Australian and Irish researchers have identified six new factors they say contribute to why there are so many more male than female surgeons, despite the increasing number of females in medicine as a whole. In the UK and Australasia, women account for just 11% of consultant surgeons despite about 60% of medical students being women.
The qualitative research, Why do women leave surgical training? A qualitative and feminist study, was conducted by Gold Coast general surgeon Dr Rhea Liang, Professor Tim Dornan of Queens University Belfast and Professor Debra Nestel of Melbourne University, and published in The Lancet. It asked women to describe in-depth why they had chosen to leave surgical training soon after they had started it, despite having aspired to the profession since childhood.
Women are at least as able on entry to surgical training but only a minority complete it, indicating a deep-rooted issue in the discipline, said Prof Dornan. “Previous research has assumed that those who continue to train as surgeons can provide answers to this vexed question. This is fraught with problems when so many senior surgeons are men. This [study] was novel, first, because a young female surgeon did the research and, second, because she asked those who know best – women who had chosen to leave. This provided new insights.”

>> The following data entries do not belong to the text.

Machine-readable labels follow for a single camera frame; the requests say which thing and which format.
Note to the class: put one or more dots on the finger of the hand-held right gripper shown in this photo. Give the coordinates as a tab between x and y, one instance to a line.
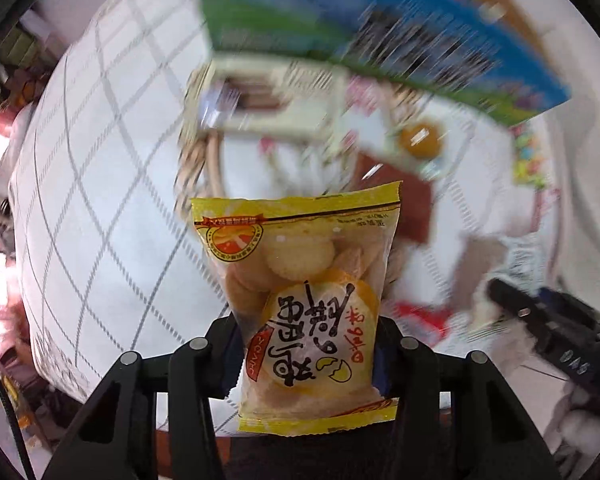
510	297

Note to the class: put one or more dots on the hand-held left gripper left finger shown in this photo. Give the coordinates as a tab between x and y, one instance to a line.
219	345

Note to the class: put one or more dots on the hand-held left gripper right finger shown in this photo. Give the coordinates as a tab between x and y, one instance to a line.
384	360

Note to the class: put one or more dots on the yellow cookie packet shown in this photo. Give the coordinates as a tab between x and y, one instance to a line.
300	270

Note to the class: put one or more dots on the cardboard box with blue print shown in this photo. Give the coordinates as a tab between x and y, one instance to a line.
330	15

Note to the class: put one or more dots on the white barcode snack packet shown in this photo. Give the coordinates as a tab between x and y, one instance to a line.
526	260

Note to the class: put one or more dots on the red triangular snack packet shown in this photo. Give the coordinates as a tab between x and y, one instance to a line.
422	316

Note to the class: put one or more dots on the colourful candy ball packet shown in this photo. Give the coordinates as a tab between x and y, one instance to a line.
527	156

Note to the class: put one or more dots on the dark red snack packet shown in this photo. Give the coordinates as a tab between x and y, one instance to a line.
390	200

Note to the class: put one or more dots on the egg yolk snack packet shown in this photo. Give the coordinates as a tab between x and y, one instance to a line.
420	142

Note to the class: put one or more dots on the white checked floral tablecloth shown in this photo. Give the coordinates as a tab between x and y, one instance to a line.
105	160

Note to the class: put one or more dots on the cream white snack packet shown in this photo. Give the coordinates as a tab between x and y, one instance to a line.
260	97

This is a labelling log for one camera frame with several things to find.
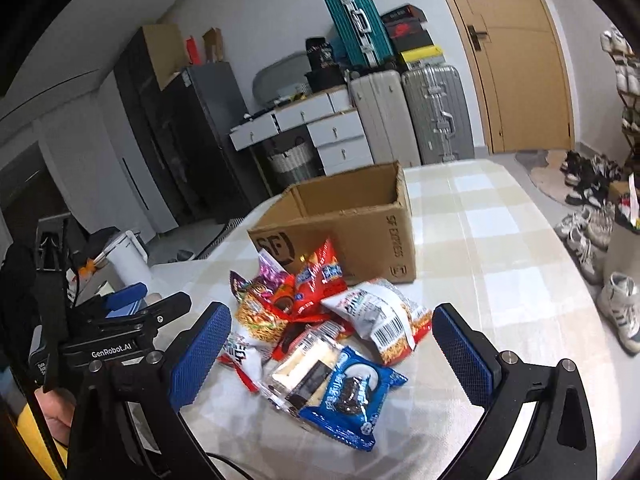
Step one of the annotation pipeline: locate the white and red snack packet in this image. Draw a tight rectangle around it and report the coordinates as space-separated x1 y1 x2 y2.
217 330 273 394

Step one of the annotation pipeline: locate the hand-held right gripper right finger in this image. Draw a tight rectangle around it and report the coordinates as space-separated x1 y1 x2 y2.
431 302 598 480

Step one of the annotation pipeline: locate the wooden door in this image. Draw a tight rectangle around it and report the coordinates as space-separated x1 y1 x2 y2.
425 0 576 156

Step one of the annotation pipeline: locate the white drawer desk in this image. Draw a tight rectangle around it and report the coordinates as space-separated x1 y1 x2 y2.
230 85 376 177

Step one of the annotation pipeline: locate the plain black shoe box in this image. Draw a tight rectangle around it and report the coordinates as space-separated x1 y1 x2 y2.
392 30 437 54

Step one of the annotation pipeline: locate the white wardrobe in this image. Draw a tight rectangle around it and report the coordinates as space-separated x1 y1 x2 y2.
37 102 179 239

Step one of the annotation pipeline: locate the grey floor mat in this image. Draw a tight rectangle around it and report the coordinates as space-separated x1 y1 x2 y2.
515 149 552 171

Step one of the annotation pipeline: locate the purple snack packet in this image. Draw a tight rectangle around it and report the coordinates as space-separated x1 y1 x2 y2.
256 249 297 293

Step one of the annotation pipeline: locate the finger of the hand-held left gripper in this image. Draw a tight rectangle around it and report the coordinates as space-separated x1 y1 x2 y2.
96 282 150 316
107 291 194 332

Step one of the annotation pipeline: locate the black cable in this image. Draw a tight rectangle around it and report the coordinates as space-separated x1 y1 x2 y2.
205 452 262 480

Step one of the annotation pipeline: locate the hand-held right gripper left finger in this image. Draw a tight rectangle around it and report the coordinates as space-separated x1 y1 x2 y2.
66 301 234 480

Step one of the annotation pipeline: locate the white noodle snack bag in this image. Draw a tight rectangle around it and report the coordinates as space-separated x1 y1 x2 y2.
320 277 434 367

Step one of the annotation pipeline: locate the yellow noodle snack packet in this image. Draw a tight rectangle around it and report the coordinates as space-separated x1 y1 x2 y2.
228 270 301 346

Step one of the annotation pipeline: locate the clear cake packet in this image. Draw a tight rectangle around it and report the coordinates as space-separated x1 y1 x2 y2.
260 327 347 413

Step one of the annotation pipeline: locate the beige suitcase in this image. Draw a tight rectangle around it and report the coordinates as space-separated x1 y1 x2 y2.
348 70 422 168

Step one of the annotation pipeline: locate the pile of sneakers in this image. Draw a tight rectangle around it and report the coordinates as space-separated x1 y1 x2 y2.
552 150 640 356

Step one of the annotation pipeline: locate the white trash bin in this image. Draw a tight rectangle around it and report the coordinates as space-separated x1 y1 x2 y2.
102 230 154 301

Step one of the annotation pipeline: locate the silver suitcase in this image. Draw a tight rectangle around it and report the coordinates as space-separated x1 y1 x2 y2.
401 64 476 165

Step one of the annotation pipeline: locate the red cone snack bag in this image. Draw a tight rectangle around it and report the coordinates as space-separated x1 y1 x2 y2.
292 239 349 321

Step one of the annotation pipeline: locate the blue cookie packet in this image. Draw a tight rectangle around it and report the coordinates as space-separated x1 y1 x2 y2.
298 345 409 452

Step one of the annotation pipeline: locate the brown cardboard box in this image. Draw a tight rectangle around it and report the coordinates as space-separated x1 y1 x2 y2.
247 161 417 286

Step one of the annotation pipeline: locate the red and black shoe box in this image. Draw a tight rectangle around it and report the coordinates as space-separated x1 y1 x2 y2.
387 19 431 41

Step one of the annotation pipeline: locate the yellow and black shoe box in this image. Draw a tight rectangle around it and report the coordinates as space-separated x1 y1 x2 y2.
397 45 445 64

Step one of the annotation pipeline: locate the round beige floor mat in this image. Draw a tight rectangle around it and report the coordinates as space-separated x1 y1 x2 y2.
530 152 587 206

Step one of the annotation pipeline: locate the grey oval tray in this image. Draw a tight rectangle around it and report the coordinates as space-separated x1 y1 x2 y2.
252 52 313 107

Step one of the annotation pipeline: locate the person's left forearm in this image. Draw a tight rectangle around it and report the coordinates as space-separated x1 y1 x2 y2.
17 390 76 478

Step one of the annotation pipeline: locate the shoe rack with shoes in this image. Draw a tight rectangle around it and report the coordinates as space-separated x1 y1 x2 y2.
600 25 640 161

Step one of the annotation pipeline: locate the small open cardboard box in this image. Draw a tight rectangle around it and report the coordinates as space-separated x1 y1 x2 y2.
201 27 225 64

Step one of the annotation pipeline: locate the teal suitcase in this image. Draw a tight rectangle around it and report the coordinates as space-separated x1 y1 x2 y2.
323 0 396 69

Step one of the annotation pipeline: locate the black shoe box orange edge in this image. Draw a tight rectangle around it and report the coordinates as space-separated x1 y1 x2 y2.
381 5 429 24

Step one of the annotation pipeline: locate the grey wicker basket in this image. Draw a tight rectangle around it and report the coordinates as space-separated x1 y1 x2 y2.
265 137 321 189

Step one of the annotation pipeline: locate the large cardboard box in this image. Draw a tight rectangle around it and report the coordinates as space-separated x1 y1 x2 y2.
141 24 189 91

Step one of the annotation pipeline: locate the grey box with paper roll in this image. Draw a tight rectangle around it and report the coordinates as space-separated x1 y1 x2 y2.
80 260 127 307

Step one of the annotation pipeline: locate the tall black cabinet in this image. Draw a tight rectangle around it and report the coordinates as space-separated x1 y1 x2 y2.
114 25 201 217

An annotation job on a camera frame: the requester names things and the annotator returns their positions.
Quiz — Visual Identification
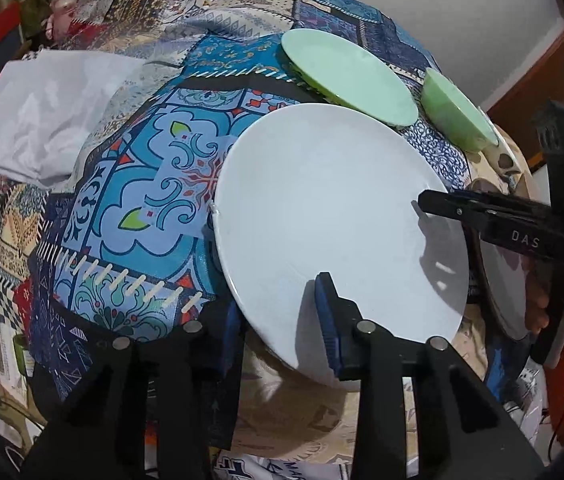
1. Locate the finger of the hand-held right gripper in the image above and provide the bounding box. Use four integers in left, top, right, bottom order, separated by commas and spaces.
418, 189, 492, 226

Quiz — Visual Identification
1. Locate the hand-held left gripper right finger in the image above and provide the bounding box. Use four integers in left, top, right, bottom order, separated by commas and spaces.
314, 271, 545, 480

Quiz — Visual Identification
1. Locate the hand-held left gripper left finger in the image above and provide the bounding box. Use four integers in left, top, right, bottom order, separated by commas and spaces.
22, 302, 249, 480

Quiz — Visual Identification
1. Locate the white spotted bowl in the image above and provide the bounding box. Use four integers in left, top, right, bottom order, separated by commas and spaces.
464, 127, 535, 343

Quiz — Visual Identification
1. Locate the light green bowl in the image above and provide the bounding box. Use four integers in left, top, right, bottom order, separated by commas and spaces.
421, 67, 498, 153

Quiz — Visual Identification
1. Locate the large white plate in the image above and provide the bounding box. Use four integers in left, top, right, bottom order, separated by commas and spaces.
214, 103, 471, 391

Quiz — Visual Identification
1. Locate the light green plate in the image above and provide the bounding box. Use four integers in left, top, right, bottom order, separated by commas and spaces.
280, 28, 420, 127

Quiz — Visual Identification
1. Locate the person's right hand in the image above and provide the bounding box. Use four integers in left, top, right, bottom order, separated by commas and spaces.
524, 255, 553, 338

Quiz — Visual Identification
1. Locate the blue patchwork blanket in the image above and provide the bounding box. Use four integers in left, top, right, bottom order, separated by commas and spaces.
0, 0, 552, 480

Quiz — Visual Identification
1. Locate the white folded cloth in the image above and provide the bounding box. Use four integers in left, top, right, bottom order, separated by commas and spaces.
0, 50, 147, 191

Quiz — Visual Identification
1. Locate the pink toy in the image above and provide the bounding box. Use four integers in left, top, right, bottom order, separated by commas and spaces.
44, 0, 83, 41

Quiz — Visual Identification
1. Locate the brown wooden door frame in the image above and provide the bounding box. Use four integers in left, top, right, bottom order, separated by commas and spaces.
486, 20, 564, 171

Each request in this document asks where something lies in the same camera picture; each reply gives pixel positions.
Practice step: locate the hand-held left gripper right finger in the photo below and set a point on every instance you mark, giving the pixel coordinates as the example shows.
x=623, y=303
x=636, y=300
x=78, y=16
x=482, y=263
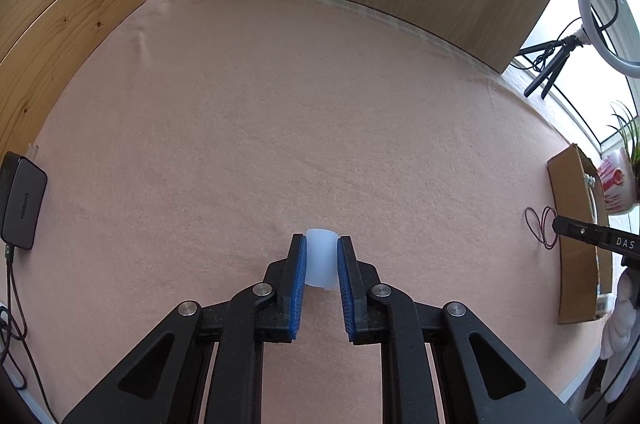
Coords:
x=346, y=289

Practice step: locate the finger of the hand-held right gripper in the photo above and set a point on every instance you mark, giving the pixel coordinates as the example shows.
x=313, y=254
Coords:
x=590, y=234

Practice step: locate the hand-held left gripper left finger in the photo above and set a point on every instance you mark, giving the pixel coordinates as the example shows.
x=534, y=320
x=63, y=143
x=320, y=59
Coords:
x=299, y=284

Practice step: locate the translucent white cap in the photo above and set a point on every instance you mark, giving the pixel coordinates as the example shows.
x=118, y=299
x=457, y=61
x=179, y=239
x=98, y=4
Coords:
x=321, y=259

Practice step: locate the cardboard box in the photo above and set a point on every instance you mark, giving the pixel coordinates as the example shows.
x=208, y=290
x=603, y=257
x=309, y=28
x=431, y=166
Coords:
x=575, y=284

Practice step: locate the person's right hand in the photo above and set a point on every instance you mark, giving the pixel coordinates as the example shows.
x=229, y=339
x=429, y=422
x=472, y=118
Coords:
x=622, y=304

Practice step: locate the potted green plant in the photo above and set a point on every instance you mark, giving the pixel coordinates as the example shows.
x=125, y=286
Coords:
x=617, y=184

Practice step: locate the black tripod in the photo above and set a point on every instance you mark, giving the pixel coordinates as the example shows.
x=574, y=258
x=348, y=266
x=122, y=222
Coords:
x=547, y=82

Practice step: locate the pink felt mat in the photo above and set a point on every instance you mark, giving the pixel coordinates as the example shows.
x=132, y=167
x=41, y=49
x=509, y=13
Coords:
x=250, y=129

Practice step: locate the black power adapter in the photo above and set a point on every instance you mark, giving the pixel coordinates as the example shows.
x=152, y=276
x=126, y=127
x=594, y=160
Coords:
x=22, y=199

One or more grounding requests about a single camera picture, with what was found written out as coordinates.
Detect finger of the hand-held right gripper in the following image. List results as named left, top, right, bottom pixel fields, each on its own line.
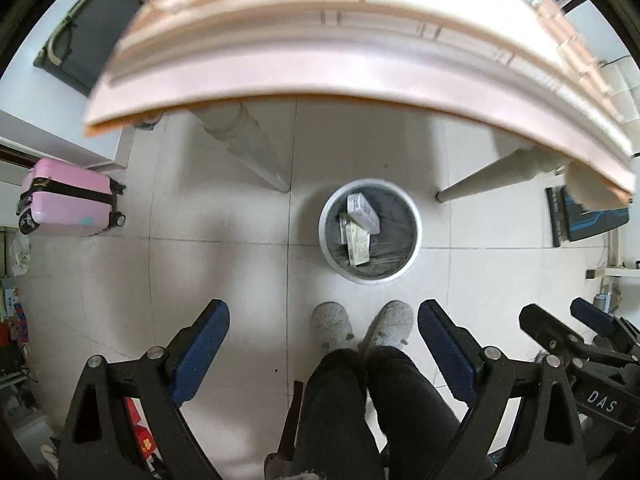
left=519, top=304, right=586, bottom=367
left=571, top=297, right=640, bottom=361

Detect white plastic bag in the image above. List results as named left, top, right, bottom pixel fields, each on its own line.
left=4, top=232, right=32, bottom=277

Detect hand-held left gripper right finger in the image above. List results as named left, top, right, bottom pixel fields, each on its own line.
left=417, top=299, right=587, bottom=480

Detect red box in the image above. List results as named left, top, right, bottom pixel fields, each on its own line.
left=124, top=396, right=157, bottom=462

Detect round grey trash bin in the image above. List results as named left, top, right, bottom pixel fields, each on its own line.
left=319, top=178, right=423, bottom=285

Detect pink suitcase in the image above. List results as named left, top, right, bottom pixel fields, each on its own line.
left=16, top=157, right=126, bottom=237

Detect black bag on floor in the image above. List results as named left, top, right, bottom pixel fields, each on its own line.
left=33, top=0, right=147, bottom=97

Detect white cabinet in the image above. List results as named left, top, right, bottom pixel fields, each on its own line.
left=0, top=109, right=132, bottom=171

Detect person's right grey slipper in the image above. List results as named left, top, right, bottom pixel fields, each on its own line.
left=366, top=300, right=415, bottom=352

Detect person's black trouser legs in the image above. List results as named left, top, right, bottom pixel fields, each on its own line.
left=294, top=346, right=462, bottom=480

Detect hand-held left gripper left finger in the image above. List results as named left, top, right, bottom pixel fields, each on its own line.
left=58, top=299, right=231, bottom=480

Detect white cardboard box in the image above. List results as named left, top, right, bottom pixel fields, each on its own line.
left=347, top=192, right=381, bottom=235

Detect person's left grey slipper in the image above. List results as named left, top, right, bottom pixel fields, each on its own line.
left=310, top=302, right=357, bottom=351

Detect black blue flat board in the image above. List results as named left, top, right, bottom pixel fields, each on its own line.
left=545, top=185, right=632, bottom=249

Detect beige wooden table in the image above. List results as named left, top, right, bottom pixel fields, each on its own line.
left=82, top=0, right=637, bottom=207

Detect person's grey slipper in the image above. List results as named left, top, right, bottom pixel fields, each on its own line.
left=310, top=302, right=357, bottom=351
left=366, top=300, right=415, bottom=352

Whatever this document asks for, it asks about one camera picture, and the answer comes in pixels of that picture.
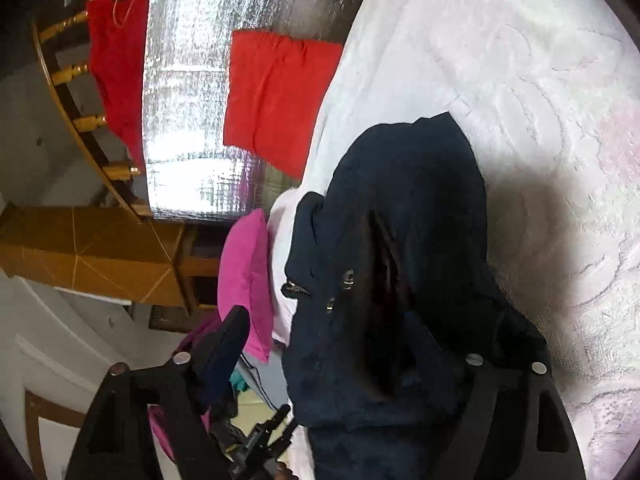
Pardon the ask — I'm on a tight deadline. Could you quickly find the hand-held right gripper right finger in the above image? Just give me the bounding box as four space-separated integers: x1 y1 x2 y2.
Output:
440 354 586 480

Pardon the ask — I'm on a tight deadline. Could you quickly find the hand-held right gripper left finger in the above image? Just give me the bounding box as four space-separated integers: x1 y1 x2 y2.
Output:
65 305 251 480

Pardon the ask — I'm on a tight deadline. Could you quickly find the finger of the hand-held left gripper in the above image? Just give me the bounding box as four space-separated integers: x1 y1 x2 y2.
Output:
260 404 302 456

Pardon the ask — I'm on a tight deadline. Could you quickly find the navy blue fleece garment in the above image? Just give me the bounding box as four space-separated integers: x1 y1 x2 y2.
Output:
280 112 551 480

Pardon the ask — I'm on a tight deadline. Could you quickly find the teal garment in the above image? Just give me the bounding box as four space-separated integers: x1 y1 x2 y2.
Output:
230 366 252 394

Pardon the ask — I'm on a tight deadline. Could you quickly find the grey garment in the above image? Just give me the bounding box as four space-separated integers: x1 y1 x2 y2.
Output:
240 350 292 413

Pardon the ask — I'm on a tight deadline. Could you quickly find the pink pillow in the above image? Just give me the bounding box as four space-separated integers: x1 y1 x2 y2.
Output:
217 208 275 363

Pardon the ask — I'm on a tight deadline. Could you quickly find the wooden cabinet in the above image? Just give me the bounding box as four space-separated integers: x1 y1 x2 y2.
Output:
0 205 223 333

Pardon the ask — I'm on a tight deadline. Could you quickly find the silver foil insulation sheet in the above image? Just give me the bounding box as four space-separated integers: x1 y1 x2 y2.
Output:
141 0 363 223

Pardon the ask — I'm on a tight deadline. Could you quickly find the red pillow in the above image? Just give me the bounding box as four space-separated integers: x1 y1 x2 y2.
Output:
222 30 346 181

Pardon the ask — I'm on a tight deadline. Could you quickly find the wooden headboard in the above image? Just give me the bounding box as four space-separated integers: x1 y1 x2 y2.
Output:
32 0 151 218

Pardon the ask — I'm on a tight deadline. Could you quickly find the red fleece blanket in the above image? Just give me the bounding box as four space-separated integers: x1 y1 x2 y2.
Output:
85 0 151 168

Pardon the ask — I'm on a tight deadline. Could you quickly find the white embossed blanket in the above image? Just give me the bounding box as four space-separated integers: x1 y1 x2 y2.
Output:
267 0 640 480

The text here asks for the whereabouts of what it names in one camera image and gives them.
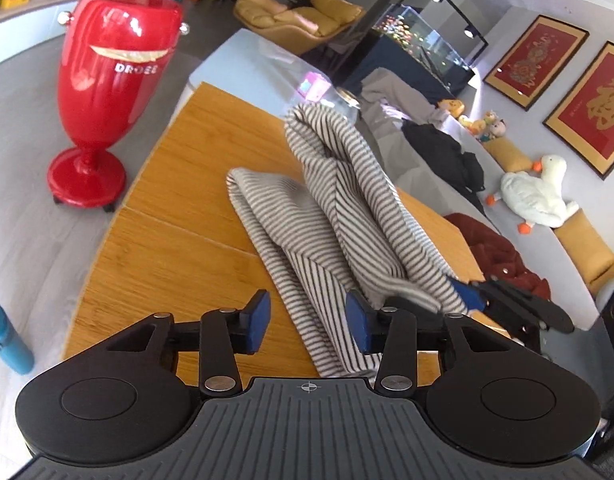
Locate beige blanket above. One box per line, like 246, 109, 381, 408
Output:
361, 67, 450, 126

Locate grey sofa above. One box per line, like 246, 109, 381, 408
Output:
359, 67, 614, 331

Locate red garment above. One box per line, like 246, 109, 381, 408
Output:
444, 212, 552, 301

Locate small yellow cushion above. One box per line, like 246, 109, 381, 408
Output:
487, 137, 532, 173

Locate blue water bottle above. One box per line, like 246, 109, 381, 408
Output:
0, 300, 35, 376

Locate red framed calligraphy picture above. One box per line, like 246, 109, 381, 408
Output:
543, 41, 614, 180

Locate striped garment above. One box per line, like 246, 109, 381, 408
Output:
226, 102, 482, 378

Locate white goose plush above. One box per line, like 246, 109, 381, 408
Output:
486, 154, 580, 235

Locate white television cabinet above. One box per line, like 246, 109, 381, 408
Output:
0, 0, 162, 72

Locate black fish tank stand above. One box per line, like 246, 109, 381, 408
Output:
339, 35, 475, 98

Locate glass fish tank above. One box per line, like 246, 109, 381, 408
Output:
372, 4, 475, 83

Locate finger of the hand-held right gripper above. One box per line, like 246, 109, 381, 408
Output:
449, 277, 576, 336
507, 327, 544, 360

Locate large yellow cushion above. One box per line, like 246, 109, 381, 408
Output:
554, 210, 614, 293

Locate black tank light frame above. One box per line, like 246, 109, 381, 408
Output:
402, 0, 489, 68

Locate red framed floral picture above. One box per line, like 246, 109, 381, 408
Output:
483, 15, 590, 111

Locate small plush dolls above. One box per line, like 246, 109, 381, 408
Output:
459, 109, 508, 143

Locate black clothing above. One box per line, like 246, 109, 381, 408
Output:
402, 120, 486, 193

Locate white coffee table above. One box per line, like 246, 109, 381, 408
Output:
186, 27, 338, 111

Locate red goblet-shaped stand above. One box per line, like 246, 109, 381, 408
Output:
47, 0, 192, 212

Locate yellow armchair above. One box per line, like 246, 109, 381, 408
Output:
234, 0, 365, 56

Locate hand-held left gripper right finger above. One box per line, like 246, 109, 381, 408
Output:
345, 289, 514, 397

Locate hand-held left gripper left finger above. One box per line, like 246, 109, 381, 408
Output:
106, 289, 272, 400

The study found women didn’t complete their surgical training due to unavailability of leave, a distinction between valid and “invalid” reasons for leave, poor mental health, absence of interactions with other women in surgery, fear of repercussion and lack of independent and specific support pathways. It also confirmed factors previously identified, such as insufficient role models and institutional support, gender discrimination and harassment, sleep deprivation, adverse interactions with seniors, pregnancy and childbirth and child-rearing duties.
“It is already known that young surgeons endure fatigue, long working hours, difficulty taking time off, strains on personal relationships and bullying,” said Prof Dornan. “By analysing leavers’ experiences in depth, we were able to show how these factors discriminated selectively against women. One female former surgical trainee told how she was denied time off to care for her child when a male counterpart was given time off. The request was apparently valid when made by a man and invalid when made by a woman.”
This is just one example of women being treated differently, said Dr Liang. “Rather than being treated as a surgeon requesting leave, they were first and foremost treated as a woman requesting leave, which automatically put them at a disadvantage.”
Overall, the research showed women leave because of a variety of factors which accumulate like a tower of stacked blocks, she said. “Eventually, an individual’s tower can reach a height that it will topple in the absence of efforts to stabilise it, often the final ‘toppling’ precipitator appearing relatively minor.”